From the listing below, copy every line with the word "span".

_ _ _

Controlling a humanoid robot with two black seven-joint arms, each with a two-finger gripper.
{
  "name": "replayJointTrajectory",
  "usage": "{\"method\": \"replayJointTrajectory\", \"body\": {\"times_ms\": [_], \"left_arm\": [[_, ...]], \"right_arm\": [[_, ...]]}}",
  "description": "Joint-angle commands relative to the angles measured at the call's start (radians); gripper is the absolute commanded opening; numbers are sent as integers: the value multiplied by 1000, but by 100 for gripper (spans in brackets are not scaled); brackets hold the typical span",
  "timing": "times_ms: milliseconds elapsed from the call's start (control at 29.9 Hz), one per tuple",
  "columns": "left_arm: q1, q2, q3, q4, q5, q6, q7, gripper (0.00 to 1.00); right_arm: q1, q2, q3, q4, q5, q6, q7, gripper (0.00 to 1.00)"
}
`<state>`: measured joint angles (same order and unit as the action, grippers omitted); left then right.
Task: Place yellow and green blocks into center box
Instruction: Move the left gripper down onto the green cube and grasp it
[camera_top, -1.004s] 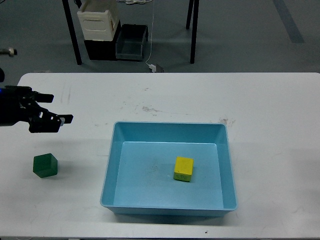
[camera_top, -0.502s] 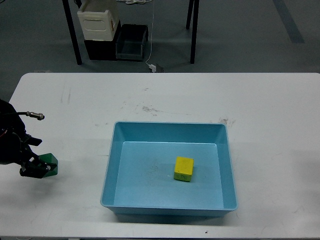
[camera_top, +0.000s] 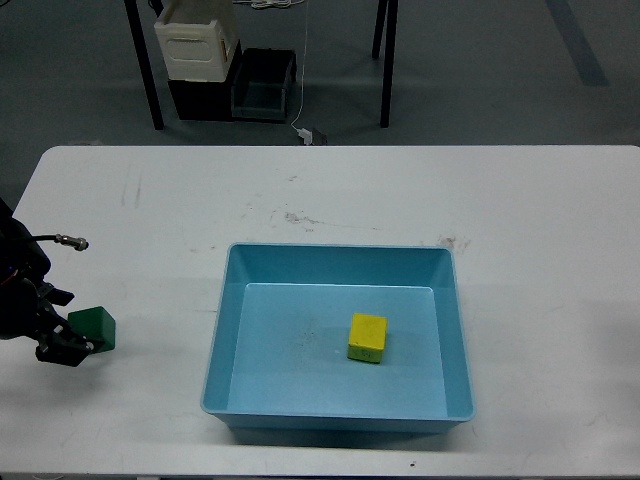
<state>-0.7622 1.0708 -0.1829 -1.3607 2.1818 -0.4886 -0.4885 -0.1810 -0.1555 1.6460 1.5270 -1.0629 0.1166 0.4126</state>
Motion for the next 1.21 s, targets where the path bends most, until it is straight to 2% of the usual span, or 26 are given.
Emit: {"method": "replayJointTrajectory", "body": {"times_ms": [0, 402, 536, 636, 770, 1004, 1105, 1172], "left_arm": [[0, -20, 11, 15, 0, 0, 0, 100], [1, -72, 37, 83, 0, 0, 0, 99], [0, -74, 56, 94, 0, 18, 0, 90], [0, -74, 56, 98, 0, 50, 0, 78], [0, -74, 56, 101, 0, 85, 0, 69], [0, -72, 56, 118, 0, 88, 0, 46], [-2, -72, 56, 120, 0, 104, 0, 40], [-12, -71, 56, 120, 0, 142, 0, 36]], "right_arm": [[0, 1, 0, -2, 0, 0, 0, 100], [-3, 1, 0, -4, 0, -11, 0, 100], [-3, 1, 0, -5, 0, -11, 0, 100], [-5, 1, -2, -13, 0, -11, 0, 100], [-5, 1, -2, -14, 0, -11, 0, 100], [-8, 1, -2, -14, 0, -12, 0, 100], [-9, 1, -2, -18, 0, -12, 2, 100], [-9, 1, -2, -22, 0, -12, 2, 100]]}}
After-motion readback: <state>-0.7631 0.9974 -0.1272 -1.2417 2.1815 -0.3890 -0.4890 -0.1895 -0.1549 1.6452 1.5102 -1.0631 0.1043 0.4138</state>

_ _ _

Solution to the problem.
  "description": "Joint-angle commands relative to the angles measured at the call's start (radians); gripper is the absolute commanded opening; numbers are sent as integers: the value multiplied by 1000, but by 100 for gripper (spans in brackets are not scaled); brackets hold the typical span",
Motion for the next 1.21 s, targets where the path bends most, until it is straight to 2% of the usual span, or 26 are given.

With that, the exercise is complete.